WORK TASK: Can you transcribe the data exactly? Leave the pictures out.
START PROVIDED DATA
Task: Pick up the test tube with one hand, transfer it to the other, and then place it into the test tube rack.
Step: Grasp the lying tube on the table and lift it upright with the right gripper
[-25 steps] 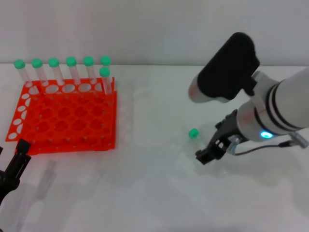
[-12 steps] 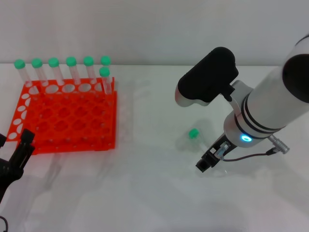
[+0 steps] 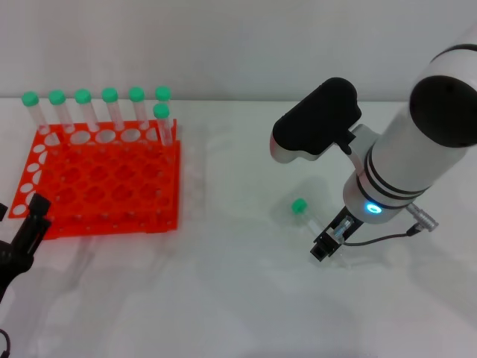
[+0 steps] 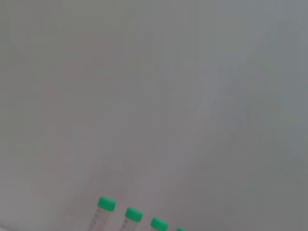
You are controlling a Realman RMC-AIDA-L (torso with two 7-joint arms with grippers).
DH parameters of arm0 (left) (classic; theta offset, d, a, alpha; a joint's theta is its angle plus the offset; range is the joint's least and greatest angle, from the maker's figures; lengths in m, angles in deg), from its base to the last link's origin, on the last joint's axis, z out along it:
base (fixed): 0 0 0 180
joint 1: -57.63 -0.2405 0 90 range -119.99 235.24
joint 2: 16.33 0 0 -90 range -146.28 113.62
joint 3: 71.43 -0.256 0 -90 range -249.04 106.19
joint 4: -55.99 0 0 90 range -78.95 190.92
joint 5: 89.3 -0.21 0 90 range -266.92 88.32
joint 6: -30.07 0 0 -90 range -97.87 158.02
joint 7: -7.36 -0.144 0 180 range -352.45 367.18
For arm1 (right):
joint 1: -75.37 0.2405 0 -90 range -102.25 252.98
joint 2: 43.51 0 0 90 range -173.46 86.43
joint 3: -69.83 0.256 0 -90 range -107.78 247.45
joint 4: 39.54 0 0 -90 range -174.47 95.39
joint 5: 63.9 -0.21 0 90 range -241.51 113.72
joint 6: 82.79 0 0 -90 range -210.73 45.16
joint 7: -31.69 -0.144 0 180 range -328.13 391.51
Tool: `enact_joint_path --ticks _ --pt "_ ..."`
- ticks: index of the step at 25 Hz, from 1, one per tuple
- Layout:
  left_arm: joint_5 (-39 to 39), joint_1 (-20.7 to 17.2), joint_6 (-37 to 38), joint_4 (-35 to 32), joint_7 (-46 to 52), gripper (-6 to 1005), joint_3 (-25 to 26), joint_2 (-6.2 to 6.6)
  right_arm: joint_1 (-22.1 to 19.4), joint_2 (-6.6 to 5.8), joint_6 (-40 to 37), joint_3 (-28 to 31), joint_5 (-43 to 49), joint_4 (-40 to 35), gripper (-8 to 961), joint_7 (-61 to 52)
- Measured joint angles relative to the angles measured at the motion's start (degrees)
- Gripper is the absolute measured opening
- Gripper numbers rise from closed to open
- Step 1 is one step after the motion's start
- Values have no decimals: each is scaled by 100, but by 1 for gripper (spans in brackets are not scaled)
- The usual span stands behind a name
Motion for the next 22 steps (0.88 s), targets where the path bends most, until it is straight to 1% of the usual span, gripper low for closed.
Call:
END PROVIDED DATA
RESPONSE TO THE EXERCISE:
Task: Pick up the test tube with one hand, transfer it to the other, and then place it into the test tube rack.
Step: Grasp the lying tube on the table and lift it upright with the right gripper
[-25 steps] 
[-12 steps] 
[+0 steps] 
[+0 steps] 
You are controlling a Realman RMC-AIDA-L (torso with two 7-joint arms with grippers).
DH parameters of arm0 (left) (classic; theta offset, d, a, alpha; a joint's theta is its angle plus the offset; range is the joint's least and greatest angle, from the maker's figures; lengths in m, angles in deg), from its base to the last link's origin, on the last joint's axis, z out along it:
base (fixed): 0 0 0 180
joint 1: -57.63 -0.2405 0 90 range -119.99 235.24
joint 2: 16.33 0 0 -90 range -146.28 113.62
joint 3: 71.43 -0.256 0 -90 range -249.04 106.19
joint 4: -55.99 0 0 90 range -78.95 190.92
joint 5: 89.3 -0.21 0 90 range -266.92 88.32
joint 6: -30.07 0 0 -90 range -97.87 158.02
joint 7: -7.36 -0.144 0 180 range -352.45 367.18
For arm1 (right):
joint 1: -75.37 0.2405 0 -90 range -102.25 252.98
joint 2: 43.51 0 0 90 range -173.46 86.43
joint 3: -69.83 0.256 0 -90 range -107.78 247.45
joint 4: 39.54 0 0 -90 range -174.47 95.39
joint 5: 63.9 -0.21 0 90 range -241.51 113.72
joint 6: 82.79 0 0 -90 range -210.73 45.16
joint 7: -31.69 -0.144 0 180 range -328.13 391.51
Tool: `enact_joint_path --ticks _ --pt "_ ..."`
- ticks: index of the step at 25 Hz, from 1, one per tuple
- Layout:
  left_arm: joint_5 (-39 to 39), joint_1 (-20.7 to 17.2), joint_6 (-37 to 38), joint_4 (-35 to 32), joint_7 (-46 to 52), gripper (-6 to 1005), joint_3 (-25 to 26), joint_2 (-6.2 to 6.6)
  right_arm: joint_1 (-22.1 to 19.4), joint_2 (-6.6 to 5.8), joint_6 (-40 to 37), joint_3 (-28 to 31), joint_5 (-43 to 49), joint_4 (-40 to 35), gripper (-8 to 961), joint_7 (-61 to 52)
- Measured joint angles relative to the angles measured at the motion's start (degrees)
- Gripper is the absolute measured opening
- Gripper numbers rise from closed to open
- Step 1 is one step after the motion's start
- Values have no decimals: each is scaled by 100, but by 1 for gripper (spans in brackets are not scaled)
- The usual span stands behind a name
Motion for the next 22 steps (0.88 s), targets where the path bends most, until it is straight to 1% of the usual span, gripper low for closed.
Call:

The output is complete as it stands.